Fit Mixture Models for each CN-Feature
FitMixtureModels.Rd
Perform mixture modelling on CN-features using either a mixture of gaussians or poissons.
Usage
FitMixtureModels(
CN_features,
seed = 77777,
min_comp = 2,
max_comp = 10,
min_prior = 0.001,
model_selection = "BIC",
nrep = 1,
niter = 1000,
cores = 1,
featsToFit = seq(1, 6),
multi_seed = FALSE,
num_seed = 100
)
Arguments
- CN_features
A list. The output from either the ExtractRelativeCopyNumberFeatures or ExtractCopyNumberFeatures functions.
- seed
Integer. (flexmix param) The random seed to use while modelling.
- min_comp
Integer. (flexmix param) The minimum number of components for each CN-feature to consider.
- max_comp
Integer. (flexmix param) The maximum number of components for each CN-feature to consider.
- min_prior
Numeric. (flexmix param) Minimum prior probability of clusters, components falling below this threshold are removed during the iteration.
- model_selection
Integer or character. (flexmix param) Which model to get. Choose by number or name of the information criterion.
- nrep
Integer. (flexmix param) The number of times flexmix is run for each k (number of components).
- niter
Integer. (flexmix param) The maximum number of iterations for the EM-algorithm.
- cores
Integer. The number of cores to use for parallel processing.
- featsToFit
Integer vector. The CN-features to fit.
- multi_seed
Logical. If TRUE, the function is run multiple times over different seeds to find the best mixtures. It is highly recommended to use multiple cores.
- num_seed
Integer. The number of seeds to use when
multi_seed = TRUE
.
Value
A list containing flexmix
objects for each CN-feature. If multi_seed = TRUE
, the function will return a nested list with two components: one containing the flexmix
objects and the other containing BIC values for each CN-feature.

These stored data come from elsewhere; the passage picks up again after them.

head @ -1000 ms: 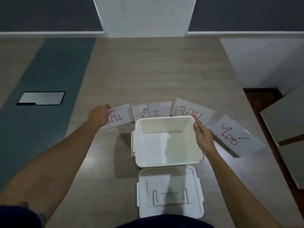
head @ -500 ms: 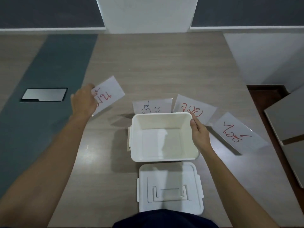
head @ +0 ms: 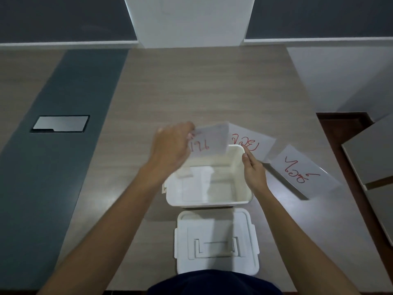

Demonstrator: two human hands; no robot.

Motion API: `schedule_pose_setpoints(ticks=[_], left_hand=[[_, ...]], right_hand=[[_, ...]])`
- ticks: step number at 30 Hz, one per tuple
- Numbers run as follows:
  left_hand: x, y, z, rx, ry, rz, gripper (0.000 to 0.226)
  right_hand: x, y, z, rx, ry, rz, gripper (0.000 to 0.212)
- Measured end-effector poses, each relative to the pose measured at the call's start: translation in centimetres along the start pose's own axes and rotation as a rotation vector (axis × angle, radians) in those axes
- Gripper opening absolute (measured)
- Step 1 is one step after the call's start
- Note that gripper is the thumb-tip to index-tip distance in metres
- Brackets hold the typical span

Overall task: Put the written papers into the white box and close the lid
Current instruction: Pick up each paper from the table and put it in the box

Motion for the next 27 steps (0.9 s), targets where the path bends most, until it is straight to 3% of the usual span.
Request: schedule_pose_setpoints(ticks=[7,12,17,21,27], left_hand=[[6.4,10.1,0.1,-0.037,-0.042,-0.412,0.048],[10.1,13.9,-0.7,0.027,-0.109,-0.652,0.030],[10.8,14.6,-1.3,0.211,-0.272,-0.777,0.035],[8.0,13.5,-1.4,0.254,-0.277,-0.688,0.039],[-0.3,9.9,-2.4,0.387,-0.173,-0.239,0.021]], right_hand=[[0.0,-0.1,0.3,-0.015,0.011,-0.006,0.039],[-0.2,-0.1,0.5,-0.032,0.011,-0.004,0.038],[-0.3,-0.1,0.9,-0.045,0.021,-0.004,0.038],[-0.5,0.0,1.0,-0.046,0.020,-0.003,0.038],[-0.6,0.1,1.1,-0.040,-0.002,-0.007,0.038]])
Point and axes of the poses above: each hand's wrist, its own x-axis away from the middle knuckle, its own y-axis out of the palm, z = x × y, the point moved 9 cm from there along -x, towards the middle knuckle, and after that the axes turned 6 degrees about x, right-handed, at the moved point
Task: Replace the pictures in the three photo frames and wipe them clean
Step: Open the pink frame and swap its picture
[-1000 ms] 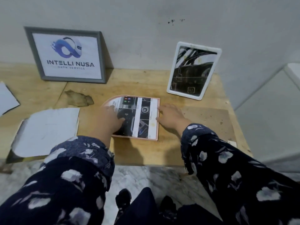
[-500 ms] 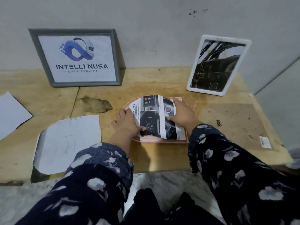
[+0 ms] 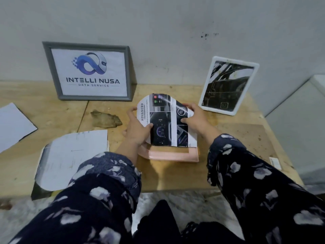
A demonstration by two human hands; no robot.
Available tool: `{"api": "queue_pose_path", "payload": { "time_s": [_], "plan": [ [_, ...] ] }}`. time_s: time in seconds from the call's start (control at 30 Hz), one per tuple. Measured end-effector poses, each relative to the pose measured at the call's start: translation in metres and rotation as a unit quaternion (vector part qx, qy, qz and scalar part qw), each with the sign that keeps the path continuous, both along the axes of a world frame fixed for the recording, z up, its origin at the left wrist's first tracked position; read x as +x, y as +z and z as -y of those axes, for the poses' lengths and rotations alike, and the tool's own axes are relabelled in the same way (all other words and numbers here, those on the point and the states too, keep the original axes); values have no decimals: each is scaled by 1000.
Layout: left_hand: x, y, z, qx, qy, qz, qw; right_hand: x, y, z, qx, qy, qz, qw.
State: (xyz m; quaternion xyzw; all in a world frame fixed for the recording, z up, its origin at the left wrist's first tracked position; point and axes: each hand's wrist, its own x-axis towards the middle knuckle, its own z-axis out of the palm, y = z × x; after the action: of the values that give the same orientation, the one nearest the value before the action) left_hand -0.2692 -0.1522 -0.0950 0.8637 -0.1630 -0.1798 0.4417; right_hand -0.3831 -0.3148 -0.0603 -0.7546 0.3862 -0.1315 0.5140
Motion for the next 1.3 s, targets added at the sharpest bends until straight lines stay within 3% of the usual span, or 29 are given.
{"api": "queue_pose_path", "payload": {
  "time_s": [0.13,0.4,0.57,0.83,1.13,1.3],
  "plan": [
    [10,24,-8,-88,35,3,995,23,19,0,-27,38,-7,999],
    [33,41,-96,-103,188,70,974,98,29,-65,-136,192,22,972],
    [41,41,-170,-84,318,75,941,144,27,-139,-203,272,14,940],
    [62,43,-272,1,411,93,907,213,24,-245,-181,354,58,916],
    [146,34,-371,56,409,77,907,312,11,-349,-169,381,56,907],
    [201,15,-410,86,368,51,925,367,-10,-392,-219,396,29,891]
  ]
}}
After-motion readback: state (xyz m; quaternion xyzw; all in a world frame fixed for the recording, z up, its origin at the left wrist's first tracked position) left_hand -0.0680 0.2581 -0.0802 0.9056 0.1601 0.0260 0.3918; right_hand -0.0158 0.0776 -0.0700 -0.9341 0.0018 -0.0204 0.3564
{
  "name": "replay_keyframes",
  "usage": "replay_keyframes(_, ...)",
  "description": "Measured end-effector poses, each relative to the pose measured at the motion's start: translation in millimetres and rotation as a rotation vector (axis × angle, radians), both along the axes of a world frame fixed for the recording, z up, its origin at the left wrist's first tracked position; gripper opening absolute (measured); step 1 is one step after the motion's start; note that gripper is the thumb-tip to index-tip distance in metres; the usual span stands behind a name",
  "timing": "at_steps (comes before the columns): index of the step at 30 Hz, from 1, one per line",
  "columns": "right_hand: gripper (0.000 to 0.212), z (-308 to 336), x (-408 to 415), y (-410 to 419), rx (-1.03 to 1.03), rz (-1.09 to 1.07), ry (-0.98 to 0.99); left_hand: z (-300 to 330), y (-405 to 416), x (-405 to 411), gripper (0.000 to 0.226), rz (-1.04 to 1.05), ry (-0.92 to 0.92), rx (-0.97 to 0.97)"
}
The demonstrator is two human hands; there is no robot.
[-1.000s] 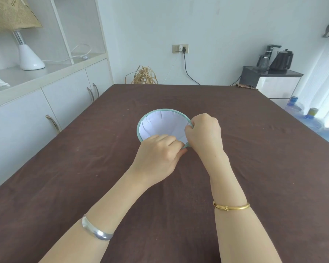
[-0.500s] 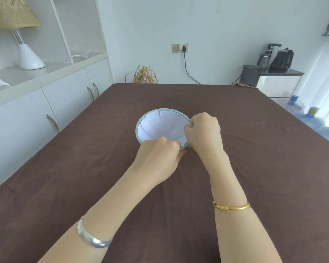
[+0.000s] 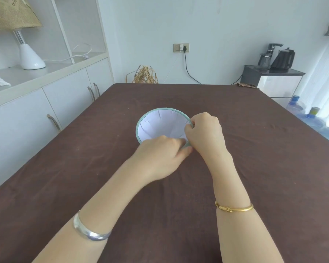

The BIC values are organized such that the rows represent different seeds and the columns represent the number of components. This structure allows for easy identification of the optimal seed and component configuration.
Details
The segment size, changepoint copy number, and segment copy-number value CN-features are modelled with a mixture of Gaussians. For the breakpoint count per 10MB, length of segments with oscillating copy-number, and breakpoint count per chromosome a mixture of Poissons is used instead. Mixture modelling is done using the FlexMix package.